Но это не очень интересовало Суворина. Он вообще не писал мейлов, а значит, не отвечал дочери, что обратило благое дело в его противоположность и доставляло ей лишь беспокойство. Что с ним, почему он не отвечает? Разве можно исключить второй инсульт после первого? Прежде чем, делая карьеру, уехать за границу, она предложила купить ему мобильный телефон. Он категорически отказался.

Она старалась. Она стала дочерью, какой всегда хотела быть. Так мы сможем говорить. И должны говорить.

Мы должны только то, что хотим, бормотал отец. А я не хочу.

Мой тоже, сказала ей подруга, мой отец тоже не хочет. Подари ему планшет, но заранее не спрашивай. И я подарила.

С тех пор музыкант Суворин до глубокой ночи сидит за столом. Он напуган, но под сильным впечатлением. Приблизив глаза к экрану, бредет по лабиринту чисел и знаков, для чего, как и при игре на пианино, нужны одни пальцы, точнее указательные пальцы. Какой тут варится алфавит, какие строятся и рушатся библиотеки! На него бросаются светящиеся картинки, приглашения к другим картинкам, книгам, атласам, архивам визуальных прецедентов.

Они ошарашивают, джунгли, где постоянно что-то растет. Однако кое-чего не хватает! И Суворину не требуется много времени, чтобы понять, чего именно. Совершенного мгновения! Одного-единственного совершенного мгновения! Редкого, неповторимого, самого ценного для любого музыканта. Разве это не причина сложить руки на груди?

Его нет в интернете, его нет на экране.

Сколько же можно хотеть знать, успокаивает он себя, несмотря на то, что всегда сомневался в силе знания, тем более в силе знающего.

Человек, потерянный на просторах Сети. Человек, разговаривающий с машиной, как ребенок с водой, куда опустил удочку.

XIVДругого рода прошлое?

Однако когда зазвонил телефон и на другом конце провода раздался голос, в котором, поскольку он был очень тих, а речь почти неразборчива, узнавался голос Суворина, я ошалел. Он никогда мне не звонил. И я не помнил, чтобы давал ему номер своего телефона. Но от того, что последовало, я ошалел еще больше.
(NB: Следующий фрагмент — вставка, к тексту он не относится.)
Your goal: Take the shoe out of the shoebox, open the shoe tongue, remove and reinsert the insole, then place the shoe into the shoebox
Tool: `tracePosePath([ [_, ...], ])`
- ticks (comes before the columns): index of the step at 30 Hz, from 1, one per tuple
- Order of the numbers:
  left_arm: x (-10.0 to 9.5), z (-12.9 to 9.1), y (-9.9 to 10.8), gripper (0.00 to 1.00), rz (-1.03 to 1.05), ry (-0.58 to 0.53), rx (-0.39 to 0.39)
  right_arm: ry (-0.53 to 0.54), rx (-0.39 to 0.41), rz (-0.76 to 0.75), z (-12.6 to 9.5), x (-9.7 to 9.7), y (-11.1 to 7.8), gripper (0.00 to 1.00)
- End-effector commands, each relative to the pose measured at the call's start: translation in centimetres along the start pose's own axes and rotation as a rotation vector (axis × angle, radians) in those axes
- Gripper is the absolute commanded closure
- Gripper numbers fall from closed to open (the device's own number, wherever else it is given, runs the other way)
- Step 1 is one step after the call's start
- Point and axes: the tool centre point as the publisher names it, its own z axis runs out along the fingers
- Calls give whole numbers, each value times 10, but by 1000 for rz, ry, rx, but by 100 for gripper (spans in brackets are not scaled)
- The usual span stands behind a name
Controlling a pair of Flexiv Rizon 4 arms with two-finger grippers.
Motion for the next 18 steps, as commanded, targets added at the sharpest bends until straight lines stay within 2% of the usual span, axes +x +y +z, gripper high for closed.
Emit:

Он, мол, хотел бы представить мне свою новую подругу.

Простите?

Она очень маленькая, пояснил он.

Как это понимать? Очень удобная?

Да, удобная, даже очень, и очень элегантная. Но ее нелегко разгадать, понять, как она устроена.

Как устроены женщины? Он ведь не думает, будто я смогу ему тут помочь? Но, разумеется, на встречу я согласился. Когда?

Как всегда, на том же месте?

Хорошо. Когда?

В воскресенье, в два часа?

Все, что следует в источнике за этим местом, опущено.